Records contained in a dataset:
══════════

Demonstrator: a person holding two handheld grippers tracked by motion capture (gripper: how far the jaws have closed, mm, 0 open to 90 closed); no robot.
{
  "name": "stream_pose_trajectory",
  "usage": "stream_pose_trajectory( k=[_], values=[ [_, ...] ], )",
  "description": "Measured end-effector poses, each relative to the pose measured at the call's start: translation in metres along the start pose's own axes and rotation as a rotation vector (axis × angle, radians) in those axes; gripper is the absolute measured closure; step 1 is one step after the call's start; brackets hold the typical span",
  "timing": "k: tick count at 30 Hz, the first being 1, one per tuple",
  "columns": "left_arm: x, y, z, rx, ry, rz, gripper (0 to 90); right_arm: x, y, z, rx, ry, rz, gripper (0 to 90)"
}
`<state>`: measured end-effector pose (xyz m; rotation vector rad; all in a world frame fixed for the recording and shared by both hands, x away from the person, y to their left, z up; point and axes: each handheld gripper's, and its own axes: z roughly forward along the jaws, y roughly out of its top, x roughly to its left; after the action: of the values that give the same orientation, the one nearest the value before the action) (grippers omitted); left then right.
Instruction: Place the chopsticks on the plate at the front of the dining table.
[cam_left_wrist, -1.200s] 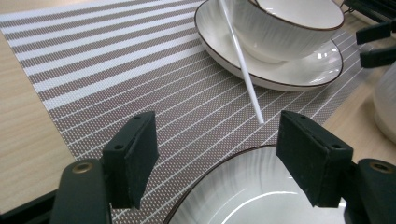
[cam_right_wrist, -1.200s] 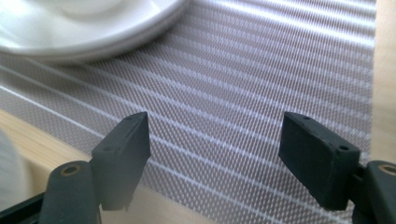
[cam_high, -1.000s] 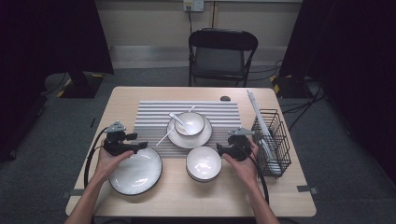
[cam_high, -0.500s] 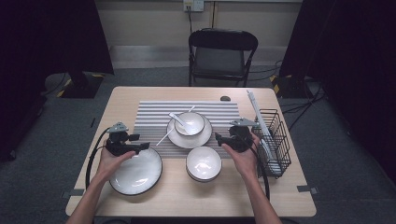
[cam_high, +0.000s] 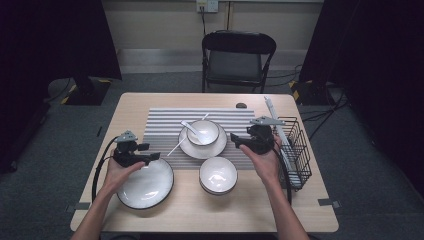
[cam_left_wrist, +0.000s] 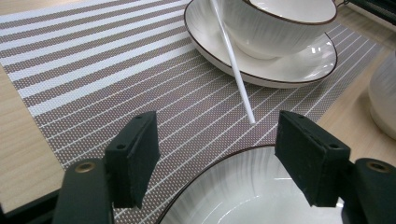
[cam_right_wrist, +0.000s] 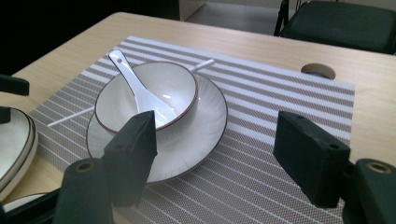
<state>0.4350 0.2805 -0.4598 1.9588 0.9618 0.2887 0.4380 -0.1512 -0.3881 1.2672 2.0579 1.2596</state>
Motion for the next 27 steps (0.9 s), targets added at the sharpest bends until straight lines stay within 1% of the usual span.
stream_pose_trajectory(
  k=[3,7,10,16,18,24,26,27],
  values=[
    [-0.001,0.000,0.001,0.002,0.002,0.002,30.3,-0.002,0.004,-0.005,-0.002,-0.010,-0.009,28.5],
    [-0.001,0.000,0.001,0.008,0.003,0.008,30.2,-0.004,0.010,-0.010,-0.008,0.002,-0.014,28.5],
    [-0.001,0.000,0.001,0.012,0.000,0.007,30.3,-0.006,0.015,-0.013,-0.011,-0.003,-0.025,28.5],
    [-0.001,0.000,0.002,0.012,0.001,0.010,30.5,-0.014,0.021,-0.019,-0.011,-0.009,-0.015,28.5],
    [-0.001,0.000,0.002,0.013,0.000,0.011,30.4,-0.017,0.023,-0.021,-0.019,-0.014,-0.009,28.7],
    [-0.001,0.000,0.001,0.013,0.000,0.009,30.3,-0.027,0.024,-0.023,-0.019,-0.006,0.010,28.7],
    [-0.002,0.000,0.001,0.008,-0.008,-0.001,30.3,-0.029,0.026,-0.025,-0.015,-0.004,0.014,28.6],
    [-0.002,0.000,0.001,0.003,-0.012,-0.007,30.5,-0.031,0.028,-0.025,-0.010,-0.011,0.014,27.9]
  ],
)
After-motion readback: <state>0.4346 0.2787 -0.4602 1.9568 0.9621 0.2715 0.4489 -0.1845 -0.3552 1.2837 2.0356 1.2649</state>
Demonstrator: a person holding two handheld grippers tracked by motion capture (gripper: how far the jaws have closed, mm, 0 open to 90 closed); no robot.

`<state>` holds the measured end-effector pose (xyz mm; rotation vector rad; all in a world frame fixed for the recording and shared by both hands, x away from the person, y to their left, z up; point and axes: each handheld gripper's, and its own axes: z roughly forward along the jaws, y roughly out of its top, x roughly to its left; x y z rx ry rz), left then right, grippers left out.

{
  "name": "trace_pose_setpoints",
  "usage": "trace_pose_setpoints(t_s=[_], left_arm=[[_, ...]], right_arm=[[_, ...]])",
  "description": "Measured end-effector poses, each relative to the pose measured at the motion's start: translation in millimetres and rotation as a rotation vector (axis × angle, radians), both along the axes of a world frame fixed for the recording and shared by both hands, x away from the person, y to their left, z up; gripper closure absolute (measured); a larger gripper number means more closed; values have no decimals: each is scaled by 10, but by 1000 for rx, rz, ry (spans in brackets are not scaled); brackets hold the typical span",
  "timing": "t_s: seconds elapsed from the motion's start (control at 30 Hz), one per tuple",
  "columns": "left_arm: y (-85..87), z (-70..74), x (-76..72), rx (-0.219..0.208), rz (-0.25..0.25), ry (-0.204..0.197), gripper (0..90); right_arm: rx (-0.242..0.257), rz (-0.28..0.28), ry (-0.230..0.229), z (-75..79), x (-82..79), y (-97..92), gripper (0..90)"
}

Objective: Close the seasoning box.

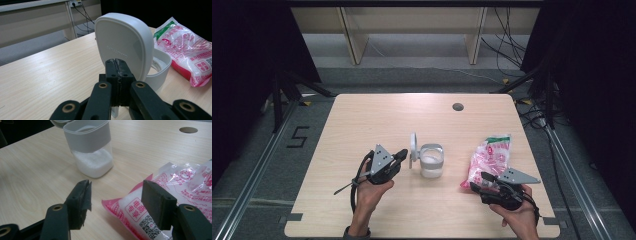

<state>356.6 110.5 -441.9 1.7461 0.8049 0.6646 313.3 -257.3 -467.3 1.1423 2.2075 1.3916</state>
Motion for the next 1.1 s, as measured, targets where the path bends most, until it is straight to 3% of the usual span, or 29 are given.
trace_pose_setpoints(t_s=[0.07, 0.23, 0.33, 0.53, 1.1], left_arm=[[-12, 7, 8, 3, -6, 0, 889], [-52, 16, 34, 11, -13, 4, 889], [-68, 31, 56, 33, -33, -31, 891], [-81, 32, 58, 31, -32, -30, 890], [-131, 93, 15, 27, -44, -48, 884]], right_arm=[[24, 4, -3, -12, 0, 22, 406], [13, 4, -6, -9, -1, 23, 406], [21, 5, -3, -13, -2, 27, 406], [-3, 16, -20, -18, 13, 13, 407], [-6, 14, -30, -28, 17, 25, 407]])
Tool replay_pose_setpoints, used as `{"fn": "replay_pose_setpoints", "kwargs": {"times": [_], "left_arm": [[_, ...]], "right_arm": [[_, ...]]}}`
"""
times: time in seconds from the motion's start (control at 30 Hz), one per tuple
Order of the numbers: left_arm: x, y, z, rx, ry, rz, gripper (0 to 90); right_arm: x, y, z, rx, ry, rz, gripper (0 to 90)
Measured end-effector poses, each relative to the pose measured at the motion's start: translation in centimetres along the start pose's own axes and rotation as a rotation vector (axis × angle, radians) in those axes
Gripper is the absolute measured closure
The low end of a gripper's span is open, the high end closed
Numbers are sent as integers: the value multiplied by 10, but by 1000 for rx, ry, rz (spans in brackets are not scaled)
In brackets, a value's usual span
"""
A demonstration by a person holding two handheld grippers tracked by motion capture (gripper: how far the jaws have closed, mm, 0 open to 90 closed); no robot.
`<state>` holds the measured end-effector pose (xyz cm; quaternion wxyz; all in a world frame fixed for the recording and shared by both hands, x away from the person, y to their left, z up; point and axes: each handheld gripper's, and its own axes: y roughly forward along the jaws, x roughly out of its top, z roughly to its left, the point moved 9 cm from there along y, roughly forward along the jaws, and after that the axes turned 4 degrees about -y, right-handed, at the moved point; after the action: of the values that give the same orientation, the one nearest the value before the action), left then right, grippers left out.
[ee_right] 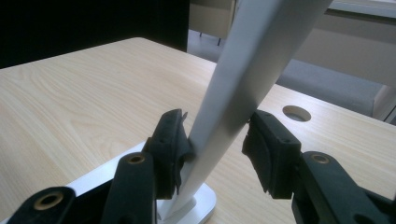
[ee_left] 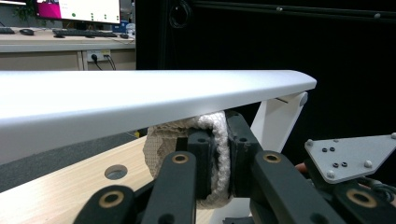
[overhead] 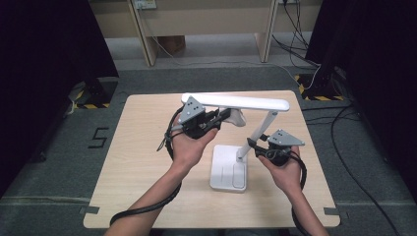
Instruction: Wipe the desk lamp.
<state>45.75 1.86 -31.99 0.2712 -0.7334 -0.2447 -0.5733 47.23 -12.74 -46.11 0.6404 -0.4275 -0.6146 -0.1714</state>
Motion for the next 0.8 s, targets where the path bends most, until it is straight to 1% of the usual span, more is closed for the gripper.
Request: {"fn": "replay_pose_setpoints", "kwargs": {"times": [0.07,0.13,0.27,0.37,0.43,0.6,0.63,0.7,0.8], "left_arm": [[0,0,0,2,0,0,823],[-1,0,0,7,-2,1,824],[-2,1,-3,8,-1,-1,823],[-3,3,-5,6,-1,5,822],[-4,3,-6,5,0,6,822],[-5,5,-7,6,-4,10,821],[-5,5,-8,5,-3,10,821],[-6,6,-9,2,-4,10,821],[-6,7,-11,-1,-2,12,821]], "right_arm": [[1,0,0,-8,-4,-2,567],[0,0,1,-17,-7,11,567],[1,0,3,-34,-9,16,568],[2,1,6,-37,-16,18,570],[2,1,7,-39,-13,19,572],[3,2,7,-58,-21,24,574],[3,2,8,-58,-16,19,574],[3,2,8,-66,-26,32,576],[4,3,10,-68,-23,24,577]]}}
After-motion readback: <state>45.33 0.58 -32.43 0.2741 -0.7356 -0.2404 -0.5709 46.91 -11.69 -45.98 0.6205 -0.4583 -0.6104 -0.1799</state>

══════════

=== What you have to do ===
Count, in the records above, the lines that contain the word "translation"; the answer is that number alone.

=== Solution below ===
3